+++ Source data

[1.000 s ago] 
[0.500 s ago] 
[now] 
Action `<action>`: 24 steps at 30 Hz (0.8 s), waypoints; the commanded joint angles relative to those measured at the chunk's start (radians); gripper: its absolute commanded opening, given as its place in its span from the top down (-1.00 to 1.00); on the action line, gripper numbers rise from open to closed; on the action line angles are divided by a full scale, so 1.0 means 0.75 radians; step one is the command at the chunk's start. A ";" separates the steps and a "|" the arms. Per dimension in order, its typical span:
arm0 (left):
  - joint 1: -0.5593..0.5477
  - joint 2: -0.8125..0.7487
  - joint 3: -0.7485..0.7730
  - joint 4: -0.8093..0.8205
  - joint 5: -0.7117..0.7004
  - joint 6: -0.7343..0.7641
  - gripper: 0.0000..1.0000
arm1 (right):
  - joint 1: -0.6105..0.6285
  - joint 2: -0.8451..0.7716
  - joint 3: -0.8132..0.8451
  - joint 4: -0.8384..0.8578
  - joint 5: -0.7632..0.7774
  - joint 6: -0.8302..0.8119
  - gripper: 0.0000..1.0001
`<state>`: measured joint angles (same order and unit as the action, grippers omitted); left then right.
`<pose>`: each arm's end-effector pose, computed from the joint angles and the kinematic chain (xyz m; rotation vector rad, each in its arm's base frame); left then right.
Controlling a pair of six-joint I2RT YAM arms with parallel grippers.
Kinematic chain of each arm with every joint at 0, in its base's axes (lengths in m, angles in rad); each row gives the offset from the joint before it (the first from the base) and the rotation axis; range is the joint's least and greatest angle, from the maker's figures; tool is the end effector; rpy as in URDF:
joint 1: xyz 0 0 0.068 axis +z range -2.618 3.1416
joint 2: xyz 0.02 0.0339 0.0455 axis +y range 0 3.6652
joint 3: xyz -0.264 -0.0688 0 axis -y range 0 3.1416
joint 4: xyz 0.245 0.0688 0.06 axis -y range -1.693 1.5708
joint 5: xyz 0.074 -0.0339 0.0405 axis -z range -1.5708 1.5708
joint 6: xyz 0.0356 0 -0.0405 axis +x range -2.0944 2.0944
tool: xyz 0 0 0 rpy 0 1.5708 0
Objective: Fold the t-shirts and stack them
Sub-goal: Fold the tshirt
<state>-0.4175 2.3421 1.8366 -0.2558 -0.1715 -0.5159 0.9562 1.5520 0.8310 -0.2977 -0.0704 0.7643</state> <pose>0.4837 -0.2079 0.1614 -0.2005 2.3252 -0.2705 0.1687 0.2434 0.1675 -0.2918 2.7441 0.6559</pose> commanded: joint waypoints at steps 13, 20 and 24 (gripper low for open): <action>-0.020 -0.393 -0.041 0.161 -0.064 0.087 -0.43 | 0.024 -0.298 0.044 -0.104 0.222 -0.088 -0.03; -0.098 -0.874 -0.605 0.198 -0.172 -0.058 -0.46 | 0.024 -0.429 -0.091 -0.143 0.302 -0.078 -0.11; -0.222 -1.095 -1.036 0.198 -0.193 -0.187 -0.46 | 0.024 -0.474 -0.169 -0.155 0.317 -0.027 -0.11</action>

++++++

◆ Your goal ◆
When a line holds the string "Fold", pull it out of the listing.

◆ Reply to the task ◆
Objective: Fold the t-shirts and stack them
Sub-goal: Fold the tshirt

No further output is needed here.